GOAL OF THE EXERCISE:
Those lines of the material below that fall between its first line and the line with "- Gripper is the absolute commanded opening", both included, are to be repeated exactly.

EXERCISE DATA:
----

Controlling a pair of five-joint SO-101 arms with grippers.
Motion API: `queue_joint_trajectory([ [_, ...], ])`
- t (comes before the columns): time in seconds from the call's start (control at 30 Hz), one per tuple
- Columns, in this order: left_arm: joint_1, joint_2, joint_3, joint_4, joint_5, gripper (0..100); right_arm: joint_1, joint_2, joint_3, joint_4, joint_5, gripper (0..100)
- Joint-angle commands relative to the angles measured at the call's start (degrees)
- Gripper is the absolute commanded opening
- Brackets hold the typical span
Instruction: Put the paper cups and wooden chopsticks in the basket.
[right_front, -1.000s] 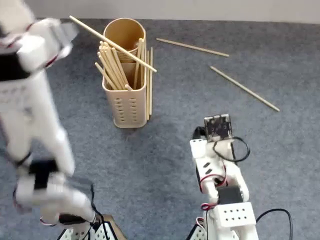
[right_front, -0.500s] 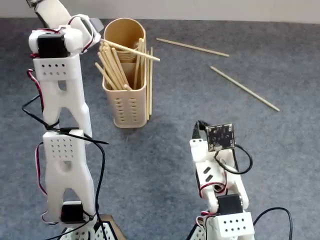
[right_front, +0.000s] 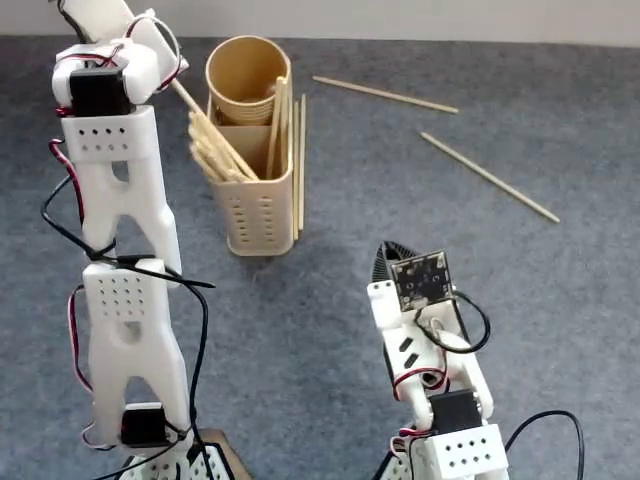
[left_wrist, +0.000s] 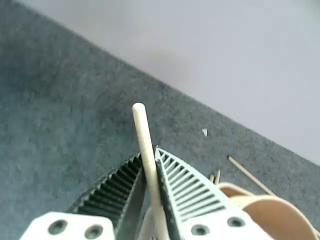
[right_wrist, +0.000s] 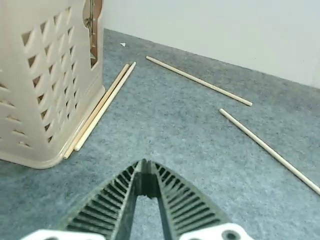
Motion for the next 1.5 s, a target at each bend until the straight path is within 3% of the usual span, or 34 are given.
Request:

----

ANSWER BOX:
Controlling a pair of five-joint SO-101 arms with grippers.
Motion API: `queue_joint_trajectory([ [_, ...], ])`
- t (comes before the columns): time in seconds from the call's start (control at 30 Hz), one per tuple
- Columns, in this order: left_arm: joint_1, joint_2, joint_3, joint_4, joint_5, gripper (0..100); right_arm: joint_1, joint_2, joint_3, joint_4, joint_5, gripper (0..100)
- Joint-angle commands relative to the angles measured at the call's start (degrees)
- Gripper is the absolute commanded opening

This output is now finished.